Data extract: Begin
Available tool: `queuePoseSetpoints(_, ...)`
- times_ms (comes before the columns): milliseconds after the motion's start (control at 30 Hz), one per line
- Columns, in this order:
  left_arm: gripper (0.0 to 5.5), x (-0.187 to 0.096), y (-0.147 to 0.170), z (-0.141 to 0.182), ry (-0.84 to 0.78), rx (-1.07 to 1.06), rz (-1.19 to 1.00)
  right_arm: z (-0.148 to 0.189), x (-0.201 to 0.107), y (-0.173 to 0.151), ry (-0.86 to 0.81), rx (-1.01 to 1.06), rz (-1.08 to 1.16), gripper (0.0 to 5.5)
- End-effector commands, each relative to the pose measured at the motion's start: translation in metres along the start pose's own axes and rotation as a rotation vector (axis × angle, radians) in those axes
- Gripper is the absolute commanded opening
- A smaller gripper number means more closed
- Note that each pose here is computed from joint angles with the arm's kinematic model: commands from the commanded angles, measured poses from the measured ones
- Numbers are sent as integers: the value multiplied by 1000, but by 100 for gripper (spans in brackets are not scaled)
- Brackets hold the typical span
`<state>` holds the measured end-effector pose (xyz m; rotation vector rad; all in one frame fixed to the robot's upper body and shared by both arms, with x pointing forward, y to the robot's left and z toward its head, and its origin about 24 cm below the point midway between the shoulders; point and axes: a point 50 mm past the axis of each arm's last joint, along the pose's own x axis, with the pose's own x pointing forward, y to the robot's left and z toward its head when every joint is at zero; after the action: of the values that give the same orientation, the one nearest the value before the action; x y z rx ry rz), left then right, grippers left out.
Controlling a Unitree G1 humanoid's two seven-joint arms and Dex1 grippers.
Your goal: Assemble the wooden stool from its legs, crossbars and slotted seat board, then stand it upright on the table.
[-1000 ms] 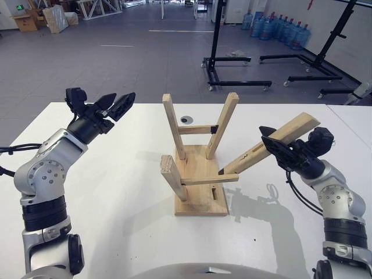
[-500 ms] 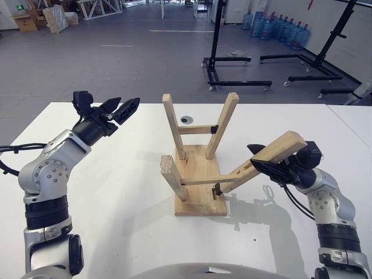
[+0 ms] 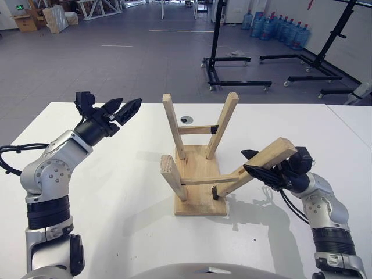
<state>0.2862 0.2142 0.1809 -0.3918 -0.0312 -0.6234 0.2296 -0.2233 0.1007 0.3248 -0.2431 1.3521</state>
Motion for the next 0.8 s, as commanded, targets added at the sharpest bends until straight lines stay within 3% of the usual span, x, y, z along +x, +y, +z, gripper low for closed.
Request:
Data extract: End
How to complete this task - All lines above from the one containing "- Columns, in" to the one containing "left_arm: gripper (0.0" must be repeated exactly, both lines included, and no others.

Reply -
- Columns, in this order:
  left_arm: gripper (0.0 to 5.5), x (-0.187 to 0.096), y (-0.147 to 0.170), z (-0.141 to 0.182), ry (-0.84 to 0.78), rx (-1.07 to 1.06), rz (-1.19 to 1.00)

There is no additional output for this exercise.